Strzelaniną zakończyła się próba rabunku w piątek nad ranem na południu Chicago. Ofiarą śmiertelną padł jednak rabuś, zastrzelony przez właściciela broni, który miał licencję na jej ukryte noszenie.
Do zdarzenia doszło w piątek, 8 marca około 5.30 am w rejonie 1500 W. 82nd Street w chicagowskiej dzielnicy Gresham. Według policji, do 60-latka zbliżył się uzbrojony osobnik i zażądał jego własności.
Ofiara wyciągnęła broń i zaczęła się wymiana ognia. Niedoszły rabuś został trafiony kilka razy. Przewieziono go do szpitala Advocate Christ, gdzie stwierdzono jego zgon.

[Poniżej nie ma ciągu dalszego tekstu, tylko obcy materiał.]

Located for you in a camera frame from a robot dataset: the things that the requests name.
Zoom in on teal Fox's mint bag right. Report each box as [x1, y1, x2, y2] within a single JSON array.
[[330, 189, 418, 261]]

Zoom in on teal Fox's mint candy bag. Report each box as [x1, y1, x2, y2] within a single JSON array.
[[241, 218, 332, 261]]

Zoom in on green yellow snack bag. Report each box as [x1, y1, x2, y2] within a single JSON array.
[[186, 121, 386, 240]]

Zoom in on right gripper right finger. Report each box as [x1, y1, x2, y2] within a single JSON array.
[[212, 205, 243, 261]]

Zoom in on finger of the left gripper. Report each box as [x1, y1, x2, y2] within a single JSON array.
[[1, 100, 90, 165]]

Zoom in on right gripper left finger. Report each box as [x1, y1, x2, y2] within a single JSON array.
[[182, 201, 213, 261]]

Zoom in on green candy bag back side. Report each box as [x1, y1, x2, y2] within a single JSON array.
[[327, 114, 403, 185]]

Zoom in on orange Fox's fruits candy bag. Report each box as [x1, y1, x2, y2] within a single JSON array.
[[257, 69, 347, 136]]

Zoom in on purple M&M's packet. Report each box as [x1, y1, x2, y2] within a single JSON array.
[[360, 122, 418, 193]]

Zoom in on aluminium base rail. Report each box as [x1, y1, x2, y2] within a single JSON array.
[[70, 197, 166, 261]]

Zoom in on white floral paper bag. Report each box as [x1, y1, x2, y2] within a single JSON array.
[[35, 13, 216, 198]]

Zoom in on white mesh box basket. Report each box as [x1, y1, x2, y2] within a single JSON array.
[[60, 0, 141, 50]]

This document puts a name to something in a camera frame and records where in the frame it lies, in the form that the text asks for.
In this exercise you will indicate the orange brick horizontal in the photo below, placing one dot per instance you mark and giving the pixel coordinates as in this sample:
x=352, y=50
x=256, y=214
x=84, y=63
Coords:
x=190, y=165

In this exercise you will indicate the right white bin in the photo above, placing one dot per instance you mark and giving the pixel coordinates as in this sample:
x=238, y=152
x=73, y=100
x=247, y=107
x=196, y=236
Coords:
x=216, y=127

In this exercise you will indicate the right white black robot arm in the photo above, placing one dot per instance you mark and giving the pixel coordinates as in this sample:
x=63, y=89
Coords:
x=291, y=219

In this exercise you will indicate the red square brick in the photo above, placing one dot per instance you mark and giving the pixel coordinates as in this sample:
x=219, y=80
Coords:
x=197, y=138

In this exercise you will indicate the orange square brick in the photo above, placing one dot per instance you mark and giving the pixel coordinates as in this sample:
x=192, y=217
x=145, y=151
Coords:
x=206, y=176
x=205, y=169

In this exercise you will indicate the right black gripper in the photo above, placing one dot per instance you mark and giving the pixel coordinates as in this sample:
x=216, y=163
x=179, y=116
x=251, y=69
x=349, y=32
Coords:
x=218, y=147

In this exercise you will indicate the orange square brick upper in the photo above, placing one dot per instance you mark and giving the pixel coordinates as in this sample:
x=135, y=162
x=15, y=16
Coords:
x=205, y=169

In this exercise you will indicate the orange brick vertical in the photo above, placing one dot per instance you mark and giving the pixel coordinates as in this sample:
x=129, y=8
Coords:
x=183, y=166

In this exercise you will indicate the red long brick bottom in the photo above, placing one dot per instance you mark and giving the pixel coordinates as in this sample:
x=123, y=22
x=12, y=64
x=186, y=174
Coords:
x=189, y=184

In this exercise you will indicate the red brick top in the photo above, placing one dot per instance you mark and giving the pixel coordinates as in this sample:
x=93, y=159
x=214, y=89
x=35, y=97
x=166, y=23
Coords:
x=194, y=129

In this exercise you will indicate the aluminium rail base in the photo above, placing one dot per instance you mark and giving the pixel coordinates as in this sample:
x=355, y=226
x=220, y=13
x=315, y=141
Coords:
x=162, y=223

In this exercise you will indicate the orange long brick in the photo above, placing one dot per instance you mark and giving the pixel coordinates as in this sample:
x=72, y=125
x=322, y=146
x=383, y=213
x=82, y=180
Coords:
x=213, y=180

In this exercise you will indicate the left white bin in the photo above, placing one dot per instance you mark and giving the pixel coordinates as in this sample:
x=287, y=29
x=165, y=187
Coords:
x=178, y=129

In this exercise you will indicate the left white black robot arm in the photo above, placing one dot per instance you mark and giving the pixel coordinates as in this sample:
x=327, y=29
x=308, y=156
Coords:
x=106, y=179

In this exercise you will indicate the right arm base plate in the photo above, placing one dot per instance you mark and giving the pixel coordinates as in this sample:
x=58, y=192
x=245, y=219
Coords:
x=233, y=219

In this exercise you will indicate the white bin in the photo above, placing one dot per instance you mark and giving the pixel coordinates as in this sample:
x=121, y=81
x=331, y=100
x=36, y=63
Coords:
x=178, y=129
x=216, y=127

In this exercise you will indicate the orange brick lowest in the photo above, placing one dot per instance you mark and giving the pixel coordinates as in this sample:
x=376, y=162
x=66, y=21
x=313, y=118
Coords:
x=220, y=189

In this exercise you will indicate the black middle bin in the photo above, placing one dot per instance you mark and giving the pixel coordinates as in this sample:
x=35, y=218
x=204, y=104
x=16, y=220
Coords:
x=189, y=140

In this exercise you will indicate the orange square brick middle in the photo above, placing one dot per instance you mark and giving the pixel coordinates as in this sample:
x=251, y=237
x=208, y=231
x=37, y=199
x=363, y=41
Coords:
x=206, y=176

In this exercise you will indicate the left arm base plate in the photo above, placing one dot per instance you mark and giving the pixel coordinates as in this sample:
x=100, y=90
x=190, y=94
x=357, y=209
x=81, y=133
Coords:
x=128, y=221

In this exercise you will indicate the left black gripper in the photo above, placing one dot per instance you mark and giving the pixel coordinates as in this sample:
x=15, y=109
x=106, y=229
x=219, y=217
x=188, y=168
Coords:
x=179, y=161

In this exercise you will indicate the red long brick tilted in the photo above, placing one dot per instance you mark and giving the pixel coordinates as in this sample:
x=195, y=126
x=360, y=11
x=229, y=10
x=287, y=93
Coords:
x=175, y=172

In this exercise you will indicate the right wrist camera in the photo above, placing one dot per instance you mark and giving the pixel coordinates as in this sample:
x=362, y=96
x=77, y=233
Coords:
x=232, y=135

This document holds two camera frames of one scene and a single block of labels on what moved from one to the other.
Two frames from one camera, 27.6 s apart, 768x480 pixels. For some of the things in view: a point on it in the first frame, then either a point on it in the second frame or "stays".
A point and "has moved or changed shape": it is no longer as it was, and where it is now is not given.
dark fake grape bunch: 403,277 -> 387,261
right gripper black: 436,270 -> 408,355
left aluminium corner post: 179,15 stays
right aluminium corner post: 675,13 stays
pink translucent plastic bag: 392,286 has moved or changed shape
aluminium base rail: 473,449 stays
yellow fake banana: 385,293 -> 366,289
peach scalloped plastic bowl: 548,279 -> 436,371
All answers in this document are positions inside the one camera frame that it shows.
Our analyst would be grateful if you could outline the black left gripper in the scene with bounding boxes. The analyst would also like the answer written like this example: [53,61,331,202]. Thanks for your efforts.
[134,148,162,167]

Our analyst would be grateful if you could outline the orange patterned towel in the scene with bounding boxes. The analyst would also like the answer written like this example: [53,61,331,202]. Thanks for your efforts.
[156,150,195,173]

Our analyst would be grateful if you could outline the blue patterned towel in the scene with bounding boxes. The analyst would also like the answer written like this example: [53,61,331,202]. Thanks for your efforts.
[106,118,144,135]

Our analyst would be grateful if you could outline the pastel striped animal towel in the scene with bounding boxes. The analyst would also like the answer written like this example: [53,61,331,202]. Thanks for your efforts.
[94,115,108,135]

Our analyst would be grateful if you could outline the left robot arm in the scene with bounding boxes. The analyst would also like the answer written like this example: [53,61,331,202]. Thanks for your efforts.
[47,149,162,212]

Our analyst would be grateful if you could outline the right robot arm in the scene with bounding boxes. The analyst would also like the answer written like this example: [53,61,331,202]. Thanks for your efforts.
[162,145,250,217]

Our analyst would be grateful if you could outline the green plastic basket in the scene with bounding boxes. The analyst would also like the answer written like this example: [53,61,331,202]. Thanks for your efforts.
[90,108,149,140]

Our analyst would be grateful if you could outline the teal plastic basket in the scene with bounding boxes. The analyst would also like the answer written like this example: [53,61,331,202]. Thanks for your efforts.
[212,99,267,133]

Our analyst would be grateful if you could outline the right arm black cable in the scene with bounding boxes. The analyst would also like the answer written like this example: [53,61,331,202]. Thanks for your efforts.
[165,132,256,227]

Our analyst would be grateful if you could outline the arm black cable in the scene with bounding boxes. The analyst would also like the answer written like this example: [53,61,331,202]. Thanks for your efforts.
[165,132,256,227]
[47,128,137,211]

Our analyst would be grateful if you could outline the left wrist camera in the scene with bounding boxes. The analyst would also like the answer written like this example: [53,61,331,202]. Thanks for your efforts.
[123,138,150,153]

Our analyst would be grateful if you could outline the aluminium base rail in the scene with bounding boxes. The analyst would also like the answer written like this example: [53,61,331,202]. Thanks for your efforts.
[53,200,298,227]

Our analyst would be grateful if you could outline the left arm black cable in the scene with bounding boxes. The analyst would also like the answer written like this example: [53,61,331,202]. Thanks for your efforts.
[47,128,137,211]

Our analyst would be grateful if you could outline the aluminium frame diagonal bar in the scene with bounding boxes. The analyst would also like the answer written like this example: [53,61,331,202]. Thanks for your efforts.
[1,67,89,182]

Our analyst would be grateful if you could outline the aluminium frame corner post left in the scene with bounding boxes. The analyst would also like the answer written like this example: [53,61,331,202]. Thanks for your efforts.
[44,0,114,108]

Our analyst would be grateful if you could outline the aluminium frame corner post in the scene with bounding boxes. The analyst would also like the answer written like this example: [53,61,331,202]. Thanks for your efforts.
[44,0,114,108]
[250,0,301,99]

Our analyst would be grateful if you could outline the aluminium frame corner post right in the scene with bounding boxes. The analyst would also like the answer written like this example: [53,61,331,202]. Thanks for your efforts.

W piątek jego tożsamość i wiek nie były jeszcze upublicznione przez biuro lekarza sądowego powiatu Cook.
60-letni właściciel broni również został ranny. Kule trafiły go w plecy i ramię. W piątek był w szpitalu Christ w stabilnym stanie. Policja podała, że miał on pozwolenie na posiadanie broni (kartę FOID) oraz licencję na jej ukryte noszenie (CCL).
Na miejscu zdarzenia znaleziono dwie sztuki broni. Chicagowscy detektywi prowadzą śledztwo.